Sometimes that suffering is imposed upon us through some kind of loss or tragedy. Either way we need some kind of suffering not masochistically but honestly realistic to become the holy people God wants us to be and to draw us into a vital relationship with Him.

Bob: Grief that we experience when we go through a loss to what extent are we in…I don’t want to use the word control but to what extent do we have power over that grief? And to what extent does the grief have power over us? Do you know what I’m asking here?

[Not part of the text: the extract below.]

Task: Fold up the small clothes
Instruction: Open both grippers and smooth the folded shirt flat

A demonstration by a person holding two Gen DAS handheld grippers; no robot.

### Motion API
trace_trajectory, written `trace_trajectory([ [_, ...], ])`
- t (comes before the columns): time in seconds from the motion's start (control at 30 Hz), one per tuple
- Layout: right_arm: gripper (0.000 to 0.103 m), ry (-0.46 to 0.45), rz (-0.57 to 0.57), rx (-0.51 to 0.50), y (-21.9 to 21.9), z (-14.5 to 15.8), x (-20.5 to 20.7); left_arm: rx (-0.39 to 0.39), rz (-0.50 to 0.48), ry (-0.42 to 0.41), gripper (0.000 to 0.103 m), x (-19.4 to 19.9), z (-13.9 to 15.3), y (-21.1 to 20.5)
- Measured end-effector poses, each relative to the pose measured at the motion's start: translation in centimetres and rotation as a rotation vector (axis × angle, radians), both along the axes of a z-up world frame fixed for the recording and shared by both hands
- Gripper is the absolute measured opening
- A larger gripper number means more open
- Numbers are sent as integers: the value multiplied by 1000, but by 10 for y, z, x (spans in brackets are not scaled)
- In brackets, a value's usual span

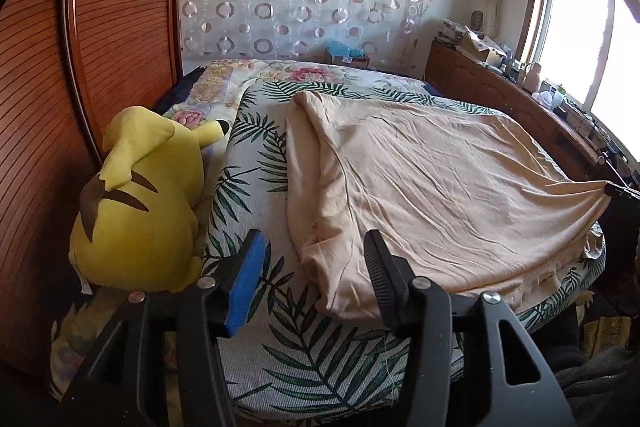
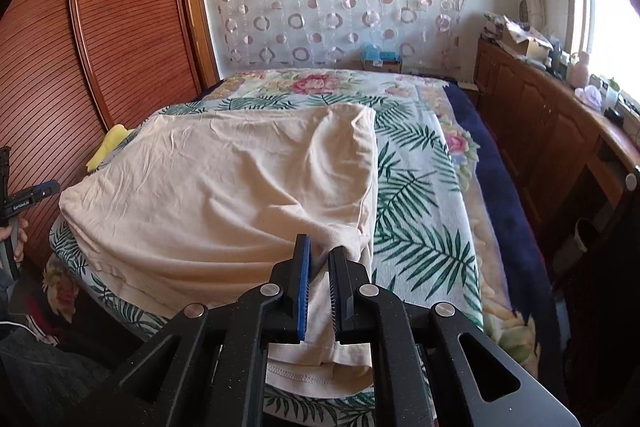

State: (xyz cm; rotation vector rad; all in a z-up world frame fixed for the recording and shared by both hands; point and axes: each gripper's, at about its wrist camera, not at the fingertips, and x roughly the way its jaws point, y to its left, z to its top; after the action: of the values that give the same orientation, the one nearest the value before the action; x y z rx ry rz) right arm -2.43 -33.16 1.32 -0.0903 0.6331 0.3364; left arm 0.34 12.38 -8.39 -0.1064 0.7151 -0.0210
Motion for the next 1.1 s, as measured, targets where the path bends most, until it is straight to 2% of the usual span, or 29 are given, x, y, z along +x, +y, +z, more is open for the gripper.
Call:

Jerry Sittser: Well, I’ll start by saying this. I don’t think God causes these things as if He were some kind of divine manipulator who hovers above the ground and zaps us with cancer or divorce or job loss or loss of portfolio or loss of a loved one. I think that is a very poor mechanistic view of the sovereignty of God. I think God is in it. God’s sovereignty is in it. I don’t think God causes it in that kind of crude kind of way. I will say God uses it. God’s in it in that sense.

Our choice is whether we’re going to respond to the work the sanctifying work God is trying to do in our lives. Does grief and loss have power? Of course it does. It can change the entire course of our lives.

But I think the greater power is the way we respond by faith to God’s work in our lives. It’s a hard thing to say. It sounds so easy and so trivial. Oh you know God’s trying to sanctify us. I almost resist saying it because I don’t what it to come across kind of cheap as if I’m quoting a Bible answer or a Bible verse and that verse is going to make everything right. Well, God works all things out for good for those who love Him. I mean that is a true statement. I believe that with all my heart but I also believe that is extraordinarily hard to work out in normal life.

Bob: There were times when I’m sure the grief had to be…I don’t know if I want to say overwhelming or just so compelling that you felt powerless against it.

Jerry Sittser: Of course. I think any true catastrophic loss leads to that. That’s the difference between a normal loss from which you’ll recover like you’re high school athlete and you break your leg and lose the season. It’s a big loss and it’s hard but you’re going to get your leg back again and you might be able to play another season.